═════ INFORMATION ═════
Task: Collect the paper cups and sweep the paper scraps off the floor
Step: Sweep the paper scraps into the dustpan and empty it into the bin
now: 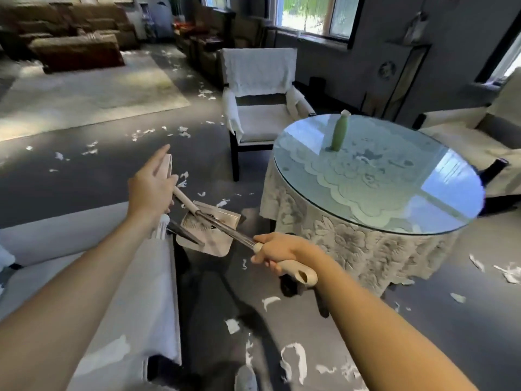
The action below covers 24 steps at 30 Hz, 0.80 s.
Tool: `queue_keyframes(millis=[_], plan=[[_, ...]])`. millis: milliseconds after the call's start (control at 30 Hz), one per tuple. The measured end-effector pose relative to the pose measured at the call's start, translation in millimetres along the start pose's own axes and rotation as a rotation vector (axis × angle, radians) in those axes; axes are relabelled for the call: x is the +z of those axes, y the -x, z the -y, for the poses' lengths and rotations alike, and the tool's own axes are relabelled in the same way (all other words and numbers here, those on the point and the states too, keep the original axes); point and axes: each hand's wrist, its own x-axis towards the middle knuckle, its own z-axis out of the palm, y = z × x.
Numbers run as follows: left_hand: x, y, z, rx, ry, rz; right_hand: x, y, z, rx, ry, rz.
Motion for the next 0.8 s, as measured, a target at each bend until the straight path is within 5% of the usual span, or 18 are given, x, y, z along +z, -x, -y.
queue_keyframes(millis=[233,567,800], plan=[[54,-210,13,0.102,-0.044,0.018,-85,-151,131,0.026,-0.024,0.006],[128,-534,83,0.036,-0.031,-0.155,-200,-402,328,-0.136,0.275,-0.052],[139,-749,114,0.033,-0.049,-0.211,-249,-563,485,-0.162,0.245,-0.024]])
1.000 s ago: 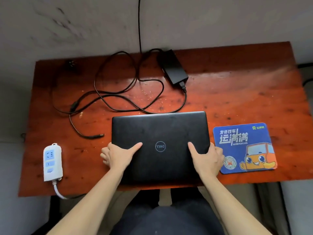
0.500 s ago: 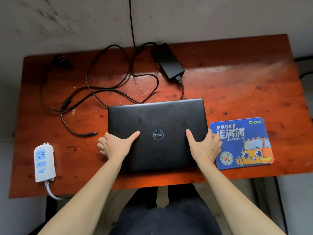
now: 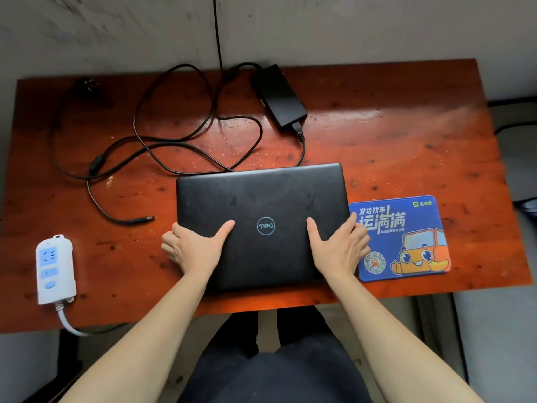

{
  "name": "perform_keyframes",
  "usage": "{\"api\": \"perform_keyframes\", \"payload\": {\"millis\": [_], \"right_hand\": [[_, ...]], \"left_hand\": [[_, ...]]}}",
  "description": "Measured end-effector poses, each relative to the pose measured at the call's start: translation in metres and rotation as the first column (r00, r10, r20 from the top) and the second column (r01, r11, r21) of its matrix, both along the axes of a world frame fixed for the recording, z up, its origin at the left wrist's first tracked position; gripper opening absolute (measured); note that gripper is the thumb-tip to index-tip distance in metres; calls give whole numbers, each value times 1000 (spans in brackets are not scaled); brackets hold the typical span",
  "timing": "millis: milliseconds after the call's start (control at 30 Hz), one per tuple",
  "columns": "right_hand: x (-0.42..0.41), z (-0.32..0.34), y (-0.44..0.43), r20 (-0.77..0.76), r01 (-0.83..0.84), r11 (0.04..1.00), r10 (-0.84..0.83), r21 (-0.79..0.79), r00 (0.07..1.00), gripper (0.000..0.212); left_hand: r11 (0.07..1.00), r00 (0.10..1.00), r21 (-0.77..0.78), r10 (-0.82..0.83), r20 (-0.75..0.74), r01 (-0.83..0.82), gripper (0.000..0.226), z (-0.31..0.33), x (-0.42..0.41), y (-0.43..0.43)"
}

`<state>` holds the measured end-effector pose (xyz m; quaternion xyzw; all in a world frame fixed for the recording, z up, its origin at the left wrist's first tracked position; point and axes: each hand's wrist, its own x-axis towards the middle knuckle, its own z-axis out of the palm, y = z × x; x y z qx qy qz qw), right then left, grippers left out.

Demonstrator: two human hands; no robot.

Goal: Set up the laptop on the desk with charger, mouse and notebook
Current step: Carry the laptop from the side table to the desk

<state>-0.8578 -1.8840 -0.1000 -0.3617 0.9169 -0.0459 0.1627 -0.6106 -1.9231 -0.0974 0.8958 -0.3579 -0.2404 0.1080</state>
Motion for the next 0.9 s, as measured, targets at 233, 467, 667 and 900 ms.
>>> {"api": "perform_keyframes", "payload": {"millis": [233, 467, 667, 900], "right_hand": [[-1, -3, 2, -26, -35, 999, 35, -13, 999, 112], [-10, 0, -1, 62, -47, 999, 46, 20, 997, 112], [-17, 35, -34, 130, -332, 922, 360, -197, 924, 84], [21, 70, -104, 244, -558, 701, 694, -444, 677, 53]], "left_hand": [[999, 999, -9, -33, 0, 33, 128, -1, 8, -3], [988, 990, 75, -140, 29, 138, 123, 5, 11, -11], [980, 973, -114, -140, 184, 163, 48, 51, 17, -24], [921, 937, -267, -205, 281, 282, 31, 99, 47, -20]]}}
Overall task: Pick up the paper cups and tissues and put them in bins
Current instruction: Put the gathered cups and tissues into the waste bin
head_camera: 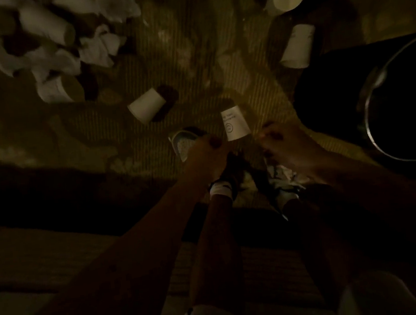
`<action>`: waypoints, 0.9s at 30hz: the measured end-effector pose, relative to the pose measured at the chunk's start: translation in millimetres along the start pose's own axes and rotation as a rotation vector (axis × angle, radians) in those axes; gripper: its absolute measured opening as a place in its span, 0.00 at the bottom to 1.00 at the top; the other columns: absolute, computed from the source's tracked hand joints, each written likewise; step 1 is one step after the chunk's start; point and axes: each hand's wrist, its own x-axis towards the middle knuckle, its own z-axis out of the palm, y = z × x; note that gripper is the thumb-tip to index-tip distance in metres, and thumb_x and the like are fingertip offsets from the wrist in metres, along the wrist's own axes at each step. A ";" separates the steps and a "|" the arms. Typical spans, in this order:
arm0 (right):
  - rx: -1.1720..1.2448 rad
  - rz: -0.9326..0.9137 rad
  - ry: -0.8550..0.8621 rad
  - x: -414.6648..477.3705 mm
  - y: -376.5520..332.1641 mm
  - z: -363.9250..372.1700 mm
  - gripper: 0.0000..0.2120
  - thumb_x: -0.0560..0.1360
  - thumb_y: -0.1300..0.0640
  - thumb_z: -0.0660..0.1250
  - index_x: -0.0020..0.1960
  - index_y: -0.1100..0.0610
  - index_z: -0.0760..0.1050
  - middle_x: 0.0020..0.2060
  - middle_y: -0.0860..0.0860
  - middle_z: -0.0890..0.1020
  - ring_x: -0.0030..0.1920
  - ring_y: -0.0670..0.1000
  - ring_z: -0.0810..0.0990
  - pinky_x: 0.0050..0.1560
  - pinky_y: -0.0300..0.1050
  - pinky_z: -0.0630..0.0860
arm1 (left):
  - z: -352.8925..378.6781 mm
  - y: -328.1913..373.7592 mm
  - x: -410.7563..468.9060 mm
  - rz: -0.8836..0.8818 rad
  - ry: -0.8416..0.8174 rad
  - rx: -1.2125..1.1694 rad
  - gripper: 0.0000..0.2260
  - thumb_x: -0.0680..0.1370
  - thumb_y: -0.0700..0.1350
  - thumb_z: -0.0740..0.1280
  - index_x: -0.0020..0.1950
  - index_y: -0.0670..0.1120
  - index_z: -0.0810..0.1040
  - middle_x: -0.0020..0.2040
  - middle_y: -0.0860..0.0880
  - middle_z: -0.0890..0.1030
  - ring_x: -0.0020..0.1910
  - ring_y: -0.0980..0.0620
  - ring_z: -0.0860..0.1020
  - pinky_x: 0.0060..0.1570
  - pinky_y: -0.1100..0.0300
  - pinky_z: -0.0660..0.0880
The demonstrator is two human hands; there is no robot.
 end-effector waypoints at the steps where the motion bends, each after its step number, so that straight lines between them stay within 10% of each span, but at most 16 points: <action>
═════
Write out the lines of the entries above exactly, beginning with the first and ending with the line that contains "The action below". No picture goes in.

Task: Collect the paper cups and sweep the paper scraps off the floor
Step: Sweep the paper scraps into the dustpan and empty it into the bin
now: 
The action below covers 24 steps at 30 Hz, 0.80 s.

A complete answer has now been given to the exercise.